From the man who is usually "On the Other Side of the Tracks," a judicious selection of quotations from runaways and emancipated men revealing the texture of the slave experience.
This is not, like Meltzer's In Their Own Words, a history, but the book's structure does approximate chronological impressions: African capture and ocean voyage, the auction block, plantation life with its codes of behavior, responses to emancipation and--briefly--the letdown thereafter. Most of the quotations come from the (edited) records of 19th century abolitionist societies or the Federal Writers' Project interviews of the 1930's so there are few statements from the ones who got away (e.g.
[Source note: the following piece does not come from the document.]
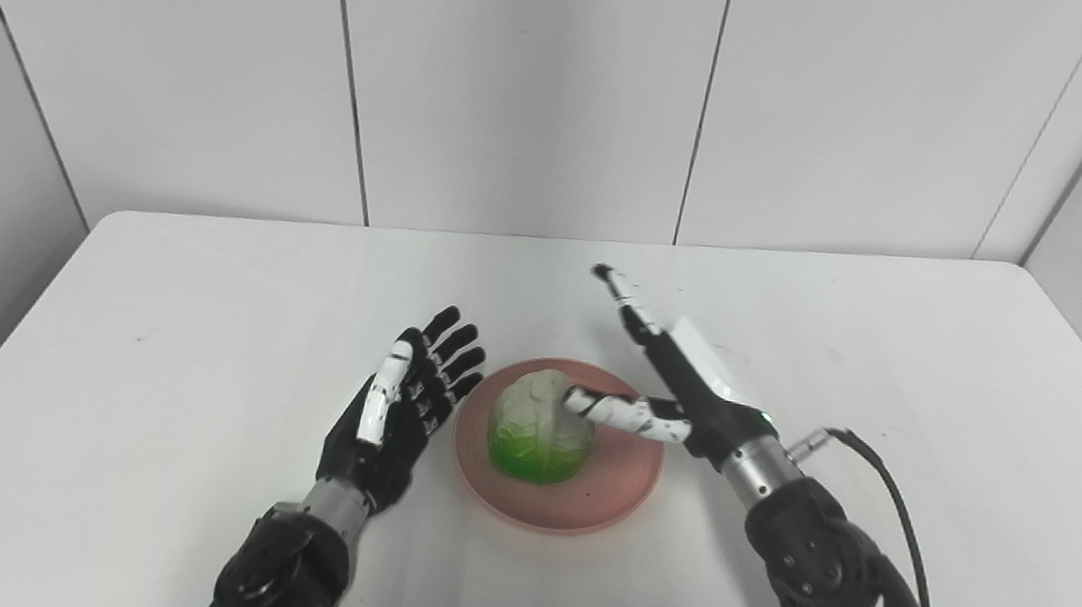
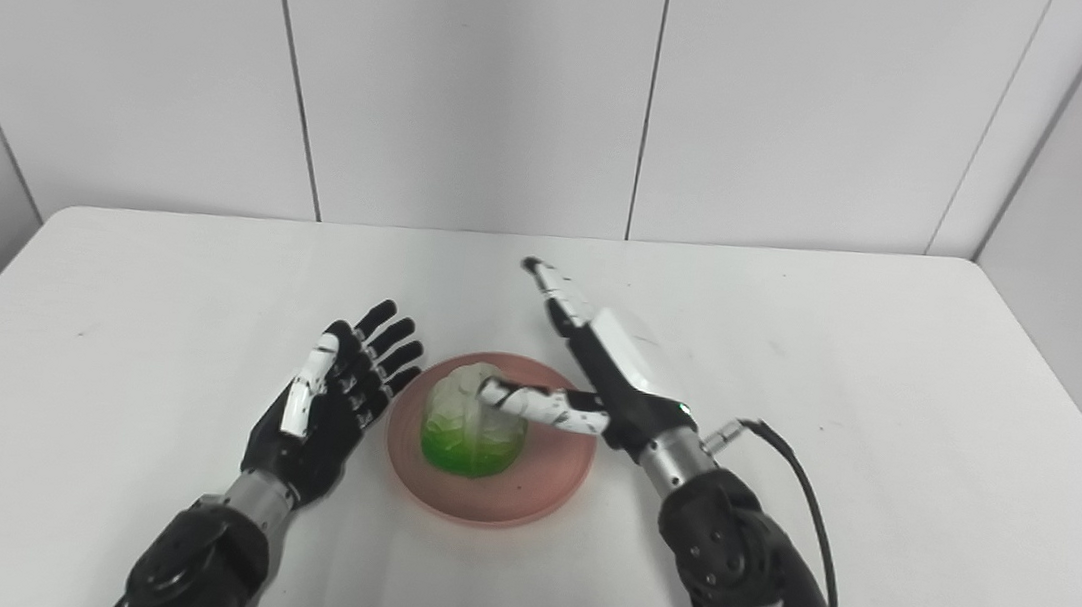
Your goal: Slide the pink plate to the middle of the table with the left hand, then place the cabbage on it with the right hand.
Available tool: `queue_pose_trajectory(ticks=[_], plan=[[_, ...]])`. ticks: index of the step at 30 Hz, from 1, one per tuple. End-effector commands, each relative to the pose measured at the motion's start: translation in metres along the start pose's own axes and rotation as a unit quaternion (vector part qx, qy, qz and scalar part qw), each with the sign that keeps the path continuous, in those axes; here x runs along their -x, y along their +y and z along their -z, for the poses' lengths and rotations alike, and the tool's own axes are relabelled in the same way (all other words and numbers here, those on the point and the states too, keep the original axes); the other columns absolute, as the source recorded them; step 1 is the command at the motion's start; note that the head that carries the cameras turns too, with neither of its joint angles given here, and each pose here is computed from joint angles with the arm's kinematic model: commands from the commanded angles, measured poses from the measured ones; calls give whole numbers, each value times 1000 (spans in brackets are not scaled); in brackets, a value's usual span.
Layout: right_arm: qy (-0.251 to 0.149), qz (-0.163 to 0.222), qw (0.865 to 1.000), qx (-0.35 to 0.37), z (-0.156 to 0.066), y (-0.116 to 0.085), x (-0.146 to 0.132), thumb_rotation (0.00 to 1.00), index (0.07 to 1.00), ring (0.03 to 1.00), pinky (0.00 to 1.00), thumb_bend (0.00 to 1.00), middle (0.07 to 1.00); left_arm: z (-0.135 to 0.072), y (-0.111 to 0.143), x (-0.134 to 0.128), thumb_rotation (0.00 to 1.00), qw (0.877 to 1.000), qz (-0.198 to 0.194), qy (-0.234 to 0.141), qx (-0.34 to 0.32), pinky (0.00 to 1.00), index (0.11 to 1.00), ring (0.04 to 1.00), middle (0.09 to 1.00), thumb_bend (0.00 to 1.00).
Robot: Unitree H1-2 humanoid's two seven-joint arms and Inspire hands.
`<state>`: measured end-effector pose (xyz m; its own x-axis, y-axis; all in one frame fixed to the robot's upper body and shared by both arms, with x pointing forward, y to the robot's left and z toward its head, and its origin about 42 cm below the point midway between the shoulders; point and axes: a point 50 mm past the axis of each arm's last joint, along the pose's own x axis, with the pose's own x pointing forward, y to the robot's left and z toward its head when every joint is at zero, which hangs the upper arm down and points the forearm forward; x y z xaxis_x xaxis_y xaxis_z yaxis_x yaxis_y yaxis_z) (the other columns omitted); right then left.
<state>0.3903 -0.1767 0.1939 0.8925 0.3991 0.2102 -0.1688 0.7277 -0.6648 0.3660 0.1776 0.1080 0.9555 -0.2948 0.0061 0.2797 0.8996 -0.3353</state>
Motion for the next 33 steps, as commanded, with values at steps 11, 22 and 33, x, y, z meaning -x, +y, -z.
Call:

Douglass); Lester does excerpt from Josiah Henson and others who wrote autobiographies but concentrates on equally eloquent unknowns, often in their own dialects (depending on the interviewer). The passages are short, some no more than a sentence ("Now that slavery is over, I don't want to be in nary 'nother slavery, and if nary 'nother come up, I wouldn't stay here"), supplementing the editor's pointed commentary. Several themes emerge: the fading of African memories, antagonism between house and field, a subculture of two-faced intelligence, attempts at organized rebellion, emotional release in music.
Possibly the concision and flavor will increase the book's attractiveness to those who need it most, and the list of sources is valuable for further study.